Duck liver parfait. Crispy package on the outside. Fulsome inside. A delicious little snack.
Scallop and langoustine, edamame and mousse. I was worried when this came given what has just happened with the lobster. That concern was misplaced. The scallop was carefully cooked, just the right side of done so gently yielding to your knife. The langoustine was excellent, succulent but firm in a good way. Topped off with a creamy sauce, it was a delight. Although a little on the small side.
Beef Wellington. This was what we had come all this way for. With particular flair and presentation, the beef Wellington arrived.
Carved at your table after being presented like jewelry. It almost seemed like the Wellington was preening.

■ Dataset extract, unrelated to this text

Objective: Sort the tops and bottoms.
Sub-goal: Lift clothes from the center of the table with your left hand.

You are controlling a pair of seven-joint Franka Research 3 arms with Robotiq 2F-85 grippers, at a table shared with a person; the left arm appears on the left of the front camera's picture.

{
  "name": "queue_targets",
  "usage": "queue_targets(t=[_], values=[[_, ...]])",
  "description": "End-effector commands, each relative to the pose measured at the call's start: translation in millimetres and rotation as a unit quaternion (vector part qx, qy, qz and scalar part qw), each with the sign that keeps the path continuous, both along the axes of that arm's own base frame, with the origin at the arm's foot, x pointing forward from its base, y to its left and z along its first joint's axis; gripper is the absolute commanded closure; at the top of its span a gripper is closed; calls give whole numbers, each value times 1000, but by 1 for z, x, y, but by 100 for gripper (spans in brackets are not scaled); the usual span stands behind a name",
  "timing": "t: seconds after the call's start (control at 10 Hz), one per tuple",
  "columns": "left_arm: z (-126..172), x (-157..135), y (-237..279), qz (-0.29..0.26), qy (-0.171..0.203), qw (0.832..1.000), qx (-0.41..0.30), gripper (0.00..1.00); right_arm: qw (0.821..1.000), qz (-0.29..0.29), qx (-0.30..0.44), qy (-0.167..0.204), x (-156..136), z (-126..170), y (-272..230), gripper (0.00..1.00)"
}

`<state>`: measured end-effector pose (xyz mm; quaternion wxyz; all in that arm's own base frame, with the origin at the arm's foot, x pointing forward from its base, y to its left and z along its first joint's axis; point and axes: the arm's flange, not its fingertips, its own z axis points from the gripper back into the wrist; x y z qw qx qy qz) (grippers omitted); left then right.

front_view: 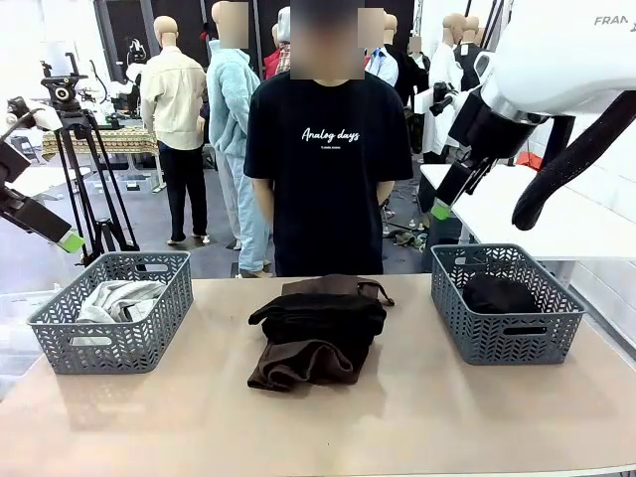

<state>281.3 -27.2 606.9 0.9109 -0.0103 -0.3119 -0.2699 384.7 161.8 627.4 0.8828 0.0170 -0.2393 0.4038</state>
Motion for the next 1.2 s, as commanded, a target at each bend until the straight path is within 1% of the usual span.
queue_targets(t=[0.0, 0.1, 0.2, 0.3, 0.4, 0.5, 0.6, 0.7, 0.8, 1.1], values=[[-5, 8, -9, -17, 9, 1000, 1, 0, 1000, -4, -1, 3, 1, -1, -4, 0], [-8, 14, -21, -40, 12, 999, -4, 0, 1000, -4, -1, 3, 1, -1, -4, 0], [-9, 17, -44, -84, 16, 996, -23, 0, 1000, -4, -1, 3, 1, -1, -4, 0], [-13, 20, -70, -123, 21, 992, -21, 0, 1000, -4, -1, 3, 1, -1, -4, 0], [-16, 24, -84, -138, 22, 990, -15, 0, 1000, -4, -1, 3, 1, -1, -4, 0], [-19, 27, -78, -132, 27, 991, -22, 0, 1000, -4, -1, 3, 1, -1, -4, 0], [-17, 27, -58, -96, 27, 995, -7, 0, 1000, -4, -1, 3, 1, -1, -4, 0], [-9, 18, -21, -25, 31, 999, -11, 0, 1000, -4, -1, 3, 1, -1, -4, 0], [-23, 19, -86, -115, 32, 993, -17, 0, 1000, -4, -1, 3, 1, -1, -4, 0], [-23, 19, -86, -115, 32, 993, -17, 0, 1000, -4, -1, 3, 1, -1, -4, 0]])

Then carved with a flourish. Note the foes gras in the middle to keep it moist and flavour the medium rare meat.
Expertly plated and delivered to the table.
Wrapped in truffle, mushroom and butter pastry with radish. Finished with a red wine sauce. The last time I ate a piece of beef this good was back when I lived in Japan, almost a decade ago. The melting foie gras, succulent beef, delicious casing and stupendous pastry set my heart a flutter. The sauce finished it off. Crispy, crunchy, meltingly soft, it ticked all the right boxes if my tongue could write. This was something special.
Hen of the wood. An inspired accompaniment to the wellington. Bursting with woody, meaty flavour, it could have been served as a main course by itself. Some bits were moist and bouncy. Others dry and crispy. In both guises, this was scrumptious.
Mashed potatoes. Smooth and fulsome. In a little egg like bowl, full marks for presentation. Although the other main course dishes stole the show.
Flowers. Not for eating. Expertly arranged and carefully presented.
Ritz chocolate souffle with vanilla chantilly. A perfect specimen. Never have I ever seen a souffle so perfectly formed. So that you don’t forget, there was plenty of Ritz branding on top.
With a bite taken. That bite was like biting into a cloud, it was so airy and light. That would have been a chocolate cloud given the cocoa depth of flavour. In that non substantive way that clouds are, this was something to eat again and again. Kind of like how you only realise somethings when you lose it. Such as the UK has been finding out over the last few years about competent politicians.
Raspberry tart, vanilla macaroon, chocolate bonbon. Raspberry tart with sharp fruit with great base. Vanilla macaroon with deep vanilla taste, this was the best macaroon I have ever had. Even better than Laduree and Pierre Hermes. The chocolate bonbon was exquisite too.
Strawberry sponge cake with white chocolate glazing. Slightly too heavy in the casing although the inside was light, airy and deliciously fruity.
An excellent meal. Yet what I will remember most of the wellington. I now have something else to replace my dreams of sushi. Overlooking Buckingham Palace, there is no better place to eat a meal fit for a king. Now this is probably why they have a strict dress code, you can’t have this as an everyday affair. Otherwise, I wouldn’t be able to fit through my own front door.
A quiet eating 9/10.
Lunch (3 courses) was GBP160 per person excluding drinks and service.